→ **What you are asked to do**:
Reproduce all lines of the listing below in which the word "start" occurs.

→ **Input data**:

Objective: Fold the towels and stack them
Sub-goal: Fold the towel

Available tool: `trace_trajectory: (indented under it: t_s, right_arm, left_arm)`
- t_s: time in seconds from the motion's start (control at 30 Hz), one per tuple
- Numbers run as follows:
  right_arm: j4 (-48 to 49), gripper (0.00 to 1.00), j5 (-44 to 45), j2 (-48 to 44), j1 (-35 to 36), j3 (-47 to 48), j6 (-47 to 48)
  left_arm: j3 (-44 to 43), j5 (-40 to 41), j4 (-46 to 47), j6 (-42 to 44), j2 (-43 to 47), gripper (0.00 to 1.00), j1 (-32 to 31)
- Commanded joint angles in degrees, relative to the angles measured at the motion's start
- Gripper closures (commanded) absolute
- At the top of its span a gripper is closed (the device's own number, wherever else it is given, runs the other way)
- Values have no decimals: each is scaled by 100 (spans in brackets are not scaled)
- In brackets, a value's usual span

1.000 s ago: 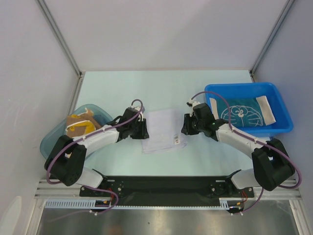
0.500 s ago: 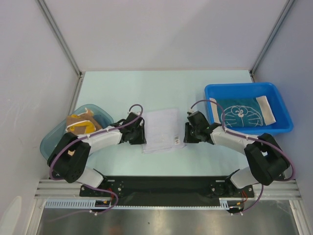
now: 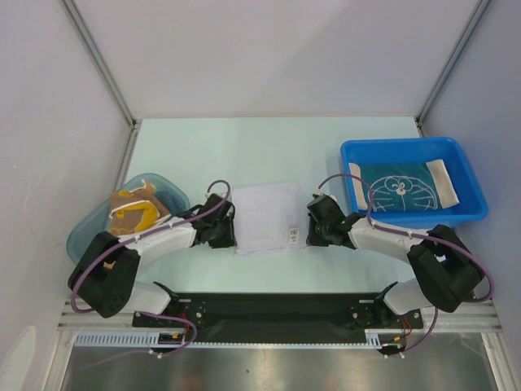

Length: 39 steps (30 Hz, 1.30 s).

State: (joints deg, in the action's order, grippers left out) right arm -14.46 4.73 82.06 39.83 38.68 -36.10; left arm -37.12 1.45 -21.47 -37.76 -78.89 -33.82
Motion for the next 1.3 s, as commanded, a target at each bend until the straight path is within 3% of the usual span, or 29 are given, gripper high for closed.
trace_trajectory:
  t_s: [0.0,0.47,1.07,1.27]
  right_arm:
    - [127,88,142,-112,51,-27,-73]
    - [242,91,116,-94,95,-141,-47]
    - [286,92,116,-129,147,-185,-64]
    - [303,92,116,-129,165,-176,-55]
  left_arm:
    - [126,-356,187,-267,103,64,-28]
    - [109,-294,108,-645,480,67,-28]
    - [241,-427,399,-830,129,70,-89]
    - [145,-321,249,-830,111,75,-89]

→ **Problem solution**:
- t_s: time in seconds from the motion's start (control at 30 Hz), one per tuple
- Commanded joint angles in degrees, relative to the angles measured at the motion's start

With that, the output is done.